> _PROBLEM STATEMENT_
Locate each line in the records containing "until". Copy it.

^^^^^^^^^^^^^^^^

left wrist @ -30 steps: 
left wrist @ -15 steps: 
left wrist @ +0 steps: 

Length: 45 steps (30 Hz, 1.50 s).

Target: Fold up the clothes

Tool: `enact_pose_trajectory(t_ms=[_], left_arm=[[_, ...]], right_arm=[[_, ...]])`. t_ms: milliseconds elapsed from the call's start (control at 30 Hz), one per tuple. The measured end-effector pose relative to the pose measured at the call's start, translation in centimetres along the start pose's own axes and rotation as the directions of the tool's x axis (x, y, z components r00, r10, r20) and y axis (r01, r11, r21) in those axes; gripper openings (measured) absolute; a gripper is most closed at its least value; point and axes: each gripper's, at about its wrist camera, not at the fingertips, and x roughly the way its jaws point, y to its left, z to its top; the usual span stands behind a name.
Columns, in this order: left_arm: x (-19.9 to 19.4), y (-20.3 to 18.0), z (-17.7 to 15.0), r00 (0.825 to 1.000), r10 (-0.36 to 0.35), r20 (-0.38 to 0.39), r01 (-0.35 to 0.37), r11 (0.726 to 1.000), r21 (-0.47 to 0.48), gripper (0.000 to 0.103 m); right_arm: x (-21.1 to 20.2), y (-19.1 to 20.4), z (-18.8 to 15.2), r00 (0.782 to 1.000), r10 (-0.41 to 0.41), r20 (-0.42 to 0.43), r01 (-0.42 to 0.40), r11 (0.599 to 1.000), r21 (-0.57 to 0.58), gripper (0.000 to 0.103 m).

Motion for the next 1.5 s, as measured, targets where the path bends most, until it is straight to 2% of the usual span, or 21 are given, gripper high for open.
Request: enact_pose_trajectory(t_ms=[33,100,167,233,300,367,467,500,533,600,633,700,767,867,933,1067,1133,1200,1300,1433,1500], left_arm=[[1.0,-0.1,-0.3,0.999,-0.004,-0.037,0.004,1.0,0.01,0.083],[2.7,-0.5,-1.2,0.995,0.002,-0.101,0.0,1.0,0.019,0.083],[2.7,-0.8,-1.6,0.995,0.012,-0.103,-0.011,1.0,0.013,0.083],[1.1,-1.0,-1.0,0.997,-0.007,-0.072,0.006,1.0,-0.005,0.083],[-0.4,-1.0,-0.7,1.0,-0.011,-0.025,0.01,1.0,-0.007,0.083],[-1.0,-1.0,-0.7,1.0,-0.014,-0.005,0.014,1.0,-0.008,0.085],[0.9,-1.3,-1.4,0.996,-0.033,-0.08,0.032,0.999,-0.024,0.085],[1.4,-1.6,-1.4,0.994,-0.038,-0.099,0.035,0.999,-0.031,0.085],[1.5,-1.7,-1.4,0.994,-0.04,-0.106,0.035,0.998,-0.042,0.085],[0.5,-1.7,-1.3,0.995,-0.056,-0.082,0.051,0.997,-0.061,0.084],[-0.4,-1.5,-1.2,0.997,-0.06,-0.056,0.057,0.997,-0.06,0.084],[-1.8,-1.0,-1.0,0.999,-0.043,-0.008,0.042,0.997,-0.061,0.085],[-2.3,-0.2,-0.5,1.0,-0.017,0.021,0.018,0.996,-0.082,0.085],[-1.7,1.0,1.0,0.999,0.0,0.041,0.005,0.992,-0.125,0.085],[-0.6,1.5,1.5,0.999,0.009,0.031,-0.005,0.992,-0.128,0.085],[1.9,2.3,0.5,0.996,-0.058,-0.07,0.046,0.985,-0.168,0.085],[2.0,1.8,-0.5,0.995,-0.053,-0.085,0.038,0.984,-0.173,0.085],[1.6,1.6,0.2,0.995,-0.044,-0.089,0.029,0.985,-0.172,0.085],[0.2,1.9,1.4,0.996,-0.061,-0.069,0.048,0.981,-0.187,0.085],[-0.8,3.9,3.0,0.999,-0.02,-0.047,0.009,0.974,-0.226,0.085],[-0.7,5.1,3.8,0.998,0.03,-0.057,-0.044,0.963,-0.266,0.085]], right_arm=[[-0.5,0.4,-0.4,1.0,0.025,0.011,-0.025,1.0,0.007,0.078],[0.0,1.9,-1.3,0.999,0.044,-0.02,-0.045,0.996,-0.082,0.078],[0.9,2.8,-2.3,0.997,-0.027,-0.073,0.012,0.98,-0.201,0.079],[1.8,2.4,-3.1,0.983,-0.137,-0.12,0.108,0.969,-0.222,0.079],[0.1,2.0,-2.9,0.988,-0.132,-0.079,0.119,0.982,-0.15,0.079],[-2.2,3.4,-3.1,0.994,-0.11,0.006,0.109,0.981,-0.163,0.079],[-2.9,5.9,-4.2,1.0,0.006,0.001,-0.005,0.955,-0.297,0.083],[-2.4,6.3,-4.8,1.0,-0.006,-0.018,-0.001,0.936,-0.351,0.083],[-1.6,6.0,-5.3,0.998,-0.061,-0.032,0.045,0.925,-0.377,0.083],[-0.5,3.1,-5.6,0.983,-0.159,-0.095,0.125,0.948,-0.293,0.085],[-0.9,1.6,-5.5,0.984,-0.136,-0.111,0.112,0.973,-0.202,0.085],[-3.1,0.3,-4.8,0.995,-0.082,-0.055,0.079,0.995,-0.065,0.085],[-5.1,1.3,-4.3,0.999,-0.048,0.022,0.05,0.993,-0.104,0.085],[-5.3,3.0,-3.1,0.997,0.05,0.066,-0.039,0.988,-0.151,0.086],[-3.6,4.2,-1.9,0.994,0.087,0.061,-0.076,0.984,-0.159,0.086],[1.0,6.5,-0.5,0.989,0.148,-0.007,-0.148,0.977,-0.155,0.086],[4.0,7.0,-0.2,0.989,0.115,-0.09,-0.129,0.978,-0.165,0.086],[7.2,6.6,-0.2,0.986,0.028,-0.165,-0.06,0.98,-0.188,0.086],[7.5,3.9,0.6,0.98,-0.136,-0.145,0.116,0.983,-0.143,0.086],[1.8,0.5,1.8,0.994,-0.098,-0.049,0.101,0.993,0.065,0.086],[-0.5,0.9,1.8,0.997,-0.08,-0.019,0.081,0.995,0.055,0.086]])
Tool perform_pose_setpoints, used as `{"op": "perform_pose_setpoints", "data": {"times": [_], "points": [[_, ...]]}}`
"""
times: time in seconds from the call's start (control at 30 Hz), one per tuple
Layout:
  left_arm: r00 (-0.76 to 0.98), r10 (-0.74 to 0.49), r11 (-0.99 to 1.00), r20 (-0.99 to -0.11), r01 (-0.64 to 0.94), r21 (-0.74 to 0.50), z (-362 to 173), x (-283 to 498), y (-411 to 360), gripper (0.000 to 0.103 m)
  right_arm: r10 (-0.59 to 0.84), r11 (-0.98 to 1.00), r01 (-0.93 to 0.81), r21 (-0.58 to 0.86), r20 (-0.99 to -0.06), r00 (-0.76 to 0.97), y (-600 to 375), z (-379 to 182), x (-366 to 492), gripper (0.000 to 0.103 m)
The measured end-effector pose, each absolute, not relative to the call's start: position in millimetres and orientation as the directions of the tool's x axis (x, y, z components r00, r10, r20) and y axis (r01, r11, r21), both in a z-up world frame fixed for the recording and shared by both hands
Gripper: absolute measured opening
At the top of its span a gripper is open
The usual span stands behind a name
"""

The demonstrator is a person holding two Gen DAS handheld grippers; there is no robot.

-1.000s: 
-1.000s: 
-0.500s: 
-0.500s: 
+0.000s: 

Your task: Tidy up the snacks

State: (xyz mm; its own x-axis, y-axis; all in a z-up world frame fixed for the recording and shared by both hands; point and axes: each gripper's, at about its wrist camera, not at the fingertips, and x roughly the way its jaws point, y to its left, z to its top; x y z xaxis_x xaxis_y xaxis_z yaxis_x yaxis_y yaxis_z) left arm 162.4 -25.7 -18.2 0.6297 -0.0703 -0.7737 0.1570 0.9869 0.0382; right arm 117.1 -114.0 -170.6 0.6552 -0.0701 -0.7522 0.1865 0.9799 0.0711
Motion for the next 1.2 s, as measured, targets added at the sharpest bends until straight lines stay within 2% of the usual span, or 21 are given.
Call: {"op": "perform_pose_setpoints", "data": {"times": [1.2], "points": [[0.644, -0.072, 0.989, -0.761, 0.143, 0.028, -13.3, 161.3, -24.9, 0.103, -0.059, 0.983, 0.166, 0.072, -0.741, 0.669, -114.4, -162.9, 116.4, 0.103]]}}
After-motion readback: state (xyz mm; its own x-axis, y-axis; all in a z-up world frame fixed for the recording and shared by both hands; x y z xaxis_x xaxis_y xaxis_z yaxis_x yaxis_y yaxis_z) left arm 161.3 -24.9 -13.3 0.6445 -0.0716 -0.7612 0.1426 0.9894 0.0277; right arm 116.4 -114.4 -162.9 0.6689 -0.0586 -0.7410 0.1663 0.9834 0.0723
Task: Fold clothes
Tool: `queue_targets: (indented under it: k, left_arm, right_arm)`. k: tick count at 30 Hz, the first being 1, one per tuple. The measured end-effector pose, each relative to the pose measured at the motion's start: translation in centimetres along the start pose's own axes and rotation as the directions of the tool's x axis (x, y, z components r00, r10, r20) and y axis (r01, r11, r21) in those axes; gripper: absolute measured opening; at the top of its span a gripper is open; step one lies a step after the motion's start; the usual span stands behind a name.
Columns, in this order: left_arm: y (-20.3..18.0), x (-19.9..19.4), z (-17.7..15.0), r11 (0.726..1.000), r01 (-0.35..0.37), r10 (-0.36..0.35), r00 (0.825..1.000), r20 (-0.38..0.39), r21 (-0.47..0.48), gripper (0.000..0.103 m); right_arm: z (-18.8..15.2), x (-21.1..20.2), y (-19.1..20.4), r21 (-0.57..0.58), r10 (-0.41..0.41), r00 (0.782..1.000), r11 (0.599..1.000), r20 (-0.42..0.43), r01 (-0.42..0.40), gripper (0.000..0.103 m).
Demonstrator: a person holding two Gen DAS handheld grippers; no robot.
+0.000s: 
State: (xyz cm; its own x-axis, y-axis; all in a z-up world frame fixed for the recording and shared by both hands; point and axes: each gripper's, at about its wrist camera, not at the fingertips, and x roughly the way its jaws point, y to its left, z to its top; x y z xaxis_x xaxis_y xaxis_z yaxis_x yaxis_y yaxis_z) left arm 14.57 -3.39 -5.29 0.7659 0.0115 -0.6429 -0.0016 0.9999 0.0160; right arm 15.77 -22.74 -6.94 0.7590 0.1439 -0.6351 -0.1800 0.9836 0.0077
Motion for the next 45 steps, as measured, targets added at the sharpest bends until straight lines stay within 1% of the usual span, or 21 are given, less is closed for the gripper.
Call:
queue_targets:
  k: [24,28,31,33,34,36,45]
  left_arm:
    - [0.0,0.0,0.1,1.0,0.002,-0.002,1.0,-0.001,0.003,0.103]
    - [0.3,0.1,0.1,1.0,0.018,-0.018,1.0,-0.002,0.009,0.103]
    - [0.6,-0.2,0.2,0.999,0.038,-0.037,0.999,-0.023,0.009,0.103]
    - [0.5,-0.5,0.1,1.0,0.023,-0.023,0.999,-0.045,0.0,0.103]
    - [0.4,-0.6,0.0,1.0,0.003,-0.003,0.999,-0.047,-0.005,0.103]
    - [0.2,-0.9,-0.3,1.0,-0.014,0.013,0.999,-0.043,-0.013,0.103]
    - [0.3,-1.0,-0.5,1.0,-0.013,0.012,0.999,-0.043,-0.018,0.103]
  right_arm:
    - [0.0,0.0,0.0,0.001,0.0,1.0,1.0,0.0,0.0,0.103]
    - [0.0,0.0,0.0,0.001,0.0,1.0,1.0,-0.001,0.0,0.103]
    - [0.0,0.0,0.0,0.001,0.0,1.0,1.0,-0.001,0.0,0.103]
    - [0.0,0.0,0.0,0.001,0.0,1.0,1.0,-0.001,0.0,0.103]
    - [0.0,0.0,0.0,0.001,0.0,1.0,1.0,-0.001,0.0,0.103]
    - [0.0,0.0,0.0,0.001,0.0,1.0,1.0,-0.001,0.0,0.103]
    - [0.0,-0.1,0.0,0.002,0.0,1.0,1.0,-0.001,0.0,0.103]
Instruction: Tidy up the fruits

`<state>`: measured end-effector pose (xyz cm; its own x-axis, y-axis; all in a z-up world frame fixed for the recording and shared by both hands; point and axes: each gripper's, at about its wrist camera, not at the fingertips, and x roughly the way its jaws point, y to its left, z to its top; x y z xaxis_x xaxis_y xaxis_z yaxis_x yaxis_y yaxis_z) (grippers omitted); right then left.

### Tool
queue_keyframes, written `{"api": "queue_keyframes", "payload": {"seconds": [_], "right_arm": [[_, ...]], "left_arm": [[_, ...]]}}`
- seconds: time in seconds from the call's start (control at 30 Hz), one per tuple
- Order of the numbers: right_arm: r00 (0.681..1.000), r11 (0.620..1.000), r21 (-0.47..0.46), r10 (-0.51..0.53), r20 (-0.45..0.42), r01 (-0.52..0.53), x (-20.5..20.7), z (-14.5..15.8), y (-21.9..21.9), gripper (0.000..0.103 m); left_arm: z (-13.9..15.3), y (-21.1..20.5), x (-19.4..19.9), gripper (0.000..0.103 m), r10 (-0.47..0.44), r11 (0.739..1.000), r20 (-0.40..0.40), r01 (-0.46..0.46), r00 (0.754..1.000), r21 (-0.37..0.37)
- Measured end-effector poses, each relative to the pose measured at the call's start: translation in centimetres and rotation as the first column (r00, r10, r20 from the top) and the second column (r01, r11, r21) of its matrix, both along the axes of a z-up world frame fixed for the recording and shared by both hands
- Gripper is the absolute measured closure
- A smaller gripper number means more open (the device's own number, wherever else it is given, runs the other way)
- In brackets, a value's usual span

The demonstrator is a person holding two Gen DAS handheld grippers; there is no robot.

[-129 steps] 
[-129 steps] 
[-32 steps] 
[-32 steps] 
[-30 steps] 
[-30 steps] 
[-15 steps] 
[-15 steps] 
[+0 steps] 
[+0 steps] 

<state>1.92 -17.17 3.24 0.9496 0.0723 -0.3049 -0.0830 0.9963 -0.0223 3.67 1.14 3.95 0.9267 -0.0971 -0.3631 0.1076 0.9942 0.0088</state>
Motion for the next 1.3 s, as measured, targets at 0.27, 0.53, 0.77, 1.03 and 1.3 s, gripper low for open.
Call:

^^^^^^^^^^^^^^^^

> _TASK OUTPUT_
Motion for the next 1.5 s, as measured, targets where the path bends most, until it is straight to 2% of the usual span, or 21 are given, gripper high for open.
Motion for the next 1.2 s, as measured, targets added at the sharpest bends until straight lines stay within 2% of the usual span, or 21 are given.
Motion for the next 45 steps, as measured, targets added at the sharpest bends until straight lines stay within 1% of the usual span, or 21 are given, less is closed for the gripper.

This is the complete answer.